Analytics – where there are no bounds!
Read on to find out how I delved into the all-encompassing world of analytics through creativity and the picture we paint at Wise using numbers. Plus if this peaks your interest, then check out our job board- we’re always hiring into our team at Wise!
I’m a third culture child — ethnically South Asian, bred in Kenya and living in England for nine years. Belonging to three cultures has ignited in me an interest in connected heritages through history, art and anecdotes that show us how cultures in our world are far more similar in their ethos than they are different to each other.
After studying Economics at university I started my graduate job in a large digital consultancy. I quickly learnt that I didn’t enjoy having only surface knowledge, creating more wealth for the wealthy and project life-cycles that span the lifetime of a fly. By the end of my first year, I was yearning to be a part of something more meaningful, with opportunities to delve deeper into a pool of knowledge and work with an end-goal other than creating wealth for shareholders. So what does anyone with an idea but no plan do? Quit and ponder!
I left my job and took some time to assess opportunities that aligned with what I personally find meaningful: knowledge, utility and technology. I remember whipping out my phone and scrolling through all the apps (tech) I had downloaded, trying to find what is useful and value-adding to my life. There shone, in all its glory, the luminous Wise app icon! An app that I often used to transfer money across the two countries I call home, and after every use, left me feeling happy about having saved some money (utility). The third year of my degree was spent working on an empirical dissertation that kindled a passion for research and statistics. I felt a thrill in uncovering human behaviour by assessing ideas through numbers. Therefore, I saw analytics (knowledge) as a space I’d enjoy being challenged by.

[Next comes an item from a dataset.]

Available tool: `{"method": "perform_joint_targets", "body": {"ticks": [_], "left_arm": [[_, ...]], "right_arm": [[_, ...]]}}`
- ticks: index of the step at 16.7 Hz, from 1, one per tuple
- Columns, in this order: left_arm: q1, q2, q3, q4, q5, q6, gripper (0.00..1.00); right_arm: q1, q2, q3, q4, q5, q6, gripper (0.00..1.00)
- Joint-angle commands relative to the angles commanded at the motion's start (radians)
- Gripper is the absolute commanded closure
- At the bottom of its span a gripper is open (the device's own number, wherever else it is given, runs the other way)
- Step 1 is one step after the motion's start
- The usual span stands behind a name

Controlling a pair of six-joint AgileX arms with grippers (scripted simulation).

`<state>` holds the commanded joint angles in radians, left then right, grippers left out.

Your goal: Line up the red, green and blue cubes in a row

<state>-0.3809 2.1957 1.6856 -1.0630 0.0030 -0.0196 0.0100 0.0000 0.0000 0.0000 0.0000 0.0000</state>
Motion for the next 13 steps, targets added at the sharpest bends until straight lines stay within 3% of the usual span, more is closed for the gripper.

I had simple data skills and so spent 10 hours a day for two weeks brushing up on SQL and python to give my best to Wise’s analytics take-home exercise. I passed the exercise, as well as the following interviews, to finally land the job in March last year.
At Wise, my personal goal is to help democratise finance. It’s embroiled in an old banking system with a knowledge gap between genders and classes. Being embedded in the Conversion team, my work primarily focuses on analysing new user experiences and the journey from their first visit to registering at Wise and making sure they find the right product for their needs. Recently, we’ve been working on a funnel analysis to assess how the chronological orders of products users onboard create a significant impact on our user-centred KPIs. The findings will feed into our recommendations on which order to cross-sell products to the users to maximise their savings. We’re then looking to run an A/B test to validate our hypothesis.
The above outlines one of many interesting projects conversion analytics is working on. We also co-work on projects with analysts in other teams and Wise’s diversity makes these projects a novelty to work on. We get to collaborate with people from all cultures and walks of life, and the one most valuable personal takeaway is the friendships we build through this.
Analytics has developed into one of the strongest core functions behind decision making at companies today (as it is at Wise). Before going into analytical methodologies, the groundwork requires ideation, hypothesis creation, assessing measures, all of which are informed by our knowledge and bias. When done by a room of predominantly males, we only create half the picture. There is so much we miss when women aren’t included in setting the rhetoric. Together we can bring to the table diverse schools of thought and can help work through each other’s inherent biases, making our ideas, hypotheses and analytics more robust.
2022’s theme for International Women’s Day is #BreaktheBias. For me, this draws a parallel to Caroline Criado Perez’s book ‘Invisible Women’ where the implications of the absence of women and people of colour in STEM rooms leads to the creation of technology whose design is optimised solely for the white male. The same applies to analytics. When decisions are based on analytics done by a homogeneous group, those decisions overpoweringly benefit that very homogenous group. We need more women in analytics so that we can peel the curtain to reveal the full picture, upon which decisions can be made to benefit everyone.
As a woman, I always gravitated towards creative, aesthetic disciplines and never considered science or mathematics seriously (due to the mental conditioning around these being subjects for males). Numbers were always daunting to me until I played with a python code that allowed me to create geometric shapes on loop and form beautiful designs. This opened up my mind to a world of possibilities within coding and I couldn’t get enough of it. Through my exploration, I gravitated towards analytics given my university experience of writing an empirical dissertation. Analytics can be what you want it to be. It can be creative, it can be practical, it can be abstract. You just have to dive in through the channel you love!